Go over the records and copy every line with the string "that".

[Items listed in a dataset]
>>

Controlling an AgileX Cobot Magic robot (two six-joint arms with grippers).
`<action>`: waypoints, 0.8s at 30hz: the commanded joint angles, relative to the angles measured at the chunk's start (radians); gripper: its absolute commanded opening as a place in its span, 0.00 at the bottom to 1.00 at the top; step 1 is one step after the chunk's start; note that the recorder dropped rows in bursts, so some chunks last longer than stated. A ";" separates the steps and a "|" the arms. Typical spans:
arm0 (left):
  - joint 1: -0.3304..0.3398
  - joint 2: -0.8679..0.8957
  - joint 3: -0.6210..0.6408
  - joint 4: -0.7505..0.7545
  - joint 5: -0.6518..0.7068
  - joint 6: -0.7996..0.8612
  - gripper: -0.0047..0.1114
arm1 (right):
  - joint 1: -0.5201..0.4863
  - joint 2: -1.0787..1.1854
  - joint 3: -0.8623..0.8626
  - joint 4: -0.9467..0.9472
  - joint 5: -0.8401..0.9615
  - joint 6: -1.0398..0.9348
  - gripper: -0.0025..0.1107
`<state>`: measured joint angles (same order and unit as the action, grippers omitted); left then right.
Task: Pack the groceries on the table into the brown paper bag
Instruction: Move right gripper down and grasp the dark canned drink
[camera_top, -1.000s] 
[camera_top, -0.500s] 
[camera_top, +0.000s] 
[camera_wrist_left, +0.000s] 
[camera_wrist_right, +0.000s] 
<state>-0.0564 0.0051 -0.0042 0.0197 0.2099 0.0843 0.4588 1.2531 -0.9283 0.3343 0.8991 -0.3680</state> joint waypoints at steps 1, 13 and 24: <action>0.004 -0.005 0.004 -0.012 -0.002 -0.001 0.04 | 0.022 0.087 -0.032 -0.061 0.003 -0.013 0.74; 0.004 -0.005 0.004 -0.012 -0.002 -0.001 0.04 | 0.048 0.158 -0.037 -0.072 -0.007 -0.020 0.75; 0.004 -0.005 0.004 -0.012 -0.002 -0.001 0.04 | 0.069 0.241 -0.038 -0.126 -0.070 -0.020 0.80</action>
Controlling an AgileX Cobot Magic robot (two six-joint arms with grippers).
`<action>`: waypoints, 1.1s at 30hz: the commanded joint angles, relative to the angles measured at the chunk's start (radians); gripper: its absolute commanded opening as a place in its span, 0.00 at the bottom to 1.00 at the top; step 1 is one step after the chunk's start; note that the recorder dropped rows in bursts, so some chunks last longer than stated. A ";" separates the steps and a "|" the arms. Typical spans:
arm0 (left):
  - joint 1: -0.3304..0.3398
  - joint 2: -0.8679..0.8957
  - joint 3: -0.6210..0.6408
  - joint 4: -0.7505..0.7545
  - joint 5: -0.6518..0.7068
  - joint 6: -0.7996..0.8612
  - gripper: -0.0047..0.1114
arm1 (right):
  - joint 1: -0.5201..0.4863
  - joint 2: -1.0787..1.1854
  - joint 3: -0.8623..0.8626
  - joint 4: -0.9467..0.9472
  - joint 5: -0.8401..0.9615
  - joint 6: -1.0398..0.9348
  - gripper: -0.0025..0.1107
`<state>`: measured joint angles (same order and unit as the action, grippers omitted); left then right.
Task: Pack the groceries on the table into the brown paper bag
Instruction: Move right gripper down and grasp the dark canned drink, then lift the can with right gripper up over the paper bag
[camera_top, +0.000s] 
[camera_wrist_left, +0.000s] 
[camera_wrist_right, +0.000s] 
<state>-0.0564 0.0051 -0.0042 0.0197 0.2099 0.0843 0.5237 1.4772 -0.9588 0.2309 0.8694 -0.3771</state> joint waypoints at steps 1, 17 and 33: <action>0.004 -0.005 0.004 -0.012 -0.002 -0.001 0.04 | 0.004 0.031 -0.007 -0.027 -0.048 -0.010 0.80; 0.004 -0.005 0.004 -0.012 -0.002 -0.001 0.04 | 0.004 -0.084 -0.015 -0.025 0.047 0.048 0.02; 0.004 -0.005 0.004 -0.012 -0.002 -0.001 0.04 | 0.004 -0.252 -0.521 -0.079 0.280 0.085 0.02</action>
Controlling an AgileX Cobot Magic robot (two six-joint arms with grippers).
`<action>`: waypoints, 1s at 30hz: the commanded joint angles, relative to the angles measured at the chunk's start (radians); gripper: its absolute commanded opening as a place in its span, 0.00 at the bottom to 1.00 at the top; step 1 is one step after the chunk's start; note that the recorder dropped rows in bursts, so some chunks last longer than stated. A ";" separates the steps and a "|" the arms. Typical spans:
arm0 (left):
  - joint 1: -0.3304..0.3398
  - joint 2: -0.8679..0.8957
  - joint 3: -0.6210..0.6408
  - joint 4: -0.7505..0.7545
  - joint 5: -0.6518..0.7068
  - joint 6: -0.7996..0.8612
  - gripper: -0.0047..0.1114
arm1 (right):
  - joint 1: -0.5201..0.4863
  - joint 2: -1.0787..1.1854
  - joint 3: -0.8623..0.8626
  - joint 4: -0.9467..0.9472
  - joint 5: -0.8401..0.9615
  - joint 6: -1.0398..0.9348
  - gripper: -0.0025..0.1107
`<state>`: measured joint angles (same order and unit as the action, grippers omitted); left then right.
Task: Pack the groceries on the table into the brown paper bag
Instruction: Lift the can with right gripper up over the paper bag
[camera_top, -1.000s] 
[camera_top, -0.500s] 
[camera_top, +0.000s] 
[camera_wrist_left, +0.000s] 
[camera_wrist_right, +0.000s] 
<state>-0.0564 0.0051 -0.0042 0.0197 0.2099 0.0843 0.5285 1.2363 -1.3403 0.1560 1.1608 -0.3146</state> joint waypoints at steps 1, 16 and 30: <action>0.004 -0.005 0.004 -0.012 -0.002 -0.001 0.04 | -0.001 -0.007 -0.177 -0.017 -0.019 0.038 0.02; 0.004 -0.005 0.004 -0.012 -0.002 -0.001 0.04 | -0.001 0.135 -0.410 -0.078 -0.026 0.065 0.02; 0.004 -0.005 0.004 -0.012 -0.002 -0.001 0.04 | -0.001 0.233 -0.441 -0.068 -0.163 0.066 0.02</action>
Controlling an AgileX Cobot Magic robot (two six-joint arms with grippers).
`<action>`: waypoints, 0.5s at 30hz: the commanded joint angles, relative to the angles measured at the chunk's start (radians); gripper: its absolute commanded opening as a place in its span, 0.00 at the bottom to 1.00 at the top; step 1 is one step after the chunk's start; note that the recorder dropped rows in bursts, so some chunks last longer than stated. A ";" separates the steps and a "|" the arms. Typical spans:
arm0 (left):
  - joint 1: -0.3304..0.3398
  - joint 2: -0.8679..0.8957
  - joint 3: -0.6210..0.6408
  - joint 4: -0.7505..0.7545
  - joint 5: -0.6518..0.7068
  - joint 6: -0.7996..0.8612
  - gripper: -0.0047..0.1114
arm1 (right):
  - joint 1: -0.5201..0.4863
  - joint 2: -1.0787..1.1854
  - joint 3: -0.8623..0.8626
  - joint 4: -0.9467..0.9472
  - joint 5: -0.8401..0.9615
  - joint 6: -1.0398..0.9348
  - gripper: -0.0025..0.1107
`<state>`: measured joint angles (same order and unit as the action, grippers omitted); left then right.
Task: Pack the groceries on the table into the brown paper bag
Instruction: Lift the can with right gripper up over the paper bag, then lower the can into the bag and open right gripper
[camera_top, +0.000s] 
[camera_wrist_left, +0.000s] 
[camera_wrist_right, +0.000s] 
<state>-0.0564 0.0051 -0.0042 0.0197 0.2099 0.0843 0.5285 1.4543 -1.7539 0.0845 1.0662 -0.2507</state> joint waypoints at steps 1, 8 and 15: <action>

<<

Response to this exercise:
`<action>`: waypoints, 0.8s at 30hz: the commanded joint angles, relative to the angles measured at the chunk's start (radians); gripper: its absolute commanded opening as a place in its span, 0.00 at the bottom to 1.00 at the top; step 1 is one step after the chunk's start; note that the recorder dropped rows in bursts, so some chunks last longer than stated. A ";" separates the steps and a "|" the arms. Typical spans:
`<action>`: waypoints, 1.1s at 30hz: the commanded joint angles, relative to the angles measured at the chunk's start (radians); gripper: its absolute commanded opening as a place in its span, 0.00 at the bottom to 1.00 at the top; step 1 is one step after the chunk's start; note that the recorder dropped rows in bursts, so some chunks last longer than stated. A ";" separates the steps and a "|" the arms. Typical spans:
`<action>`: waypoints, 1s at 30hz: the commanded joint angles, relative to the angles measured at the chunk's start (radians); gripper: its absolute commanded opening as a place in its span, 0.00 at the bottom to 1.00 at the top; step 1 is one step after the chunk's start; note that the recorder dropped rows in bursts, so some chunks last longer than stated. A ";" separates the steps and a "|" the arms. Typical spans:
`<action>`: waypoints, 0.5s at 30hz: the commanded joint angles, relative to the angles measured at the chunk's start (radians); gripper: its absolute commanded opening as a place in its span, 0.00 at the bottom to 1.00 at the top; step 1 is one step after the chunk's start; note that the recorder dropped rows in bursts, so some chunks last longer than stated. A ";" separates the steps and a "|" the arms. Typical spans:

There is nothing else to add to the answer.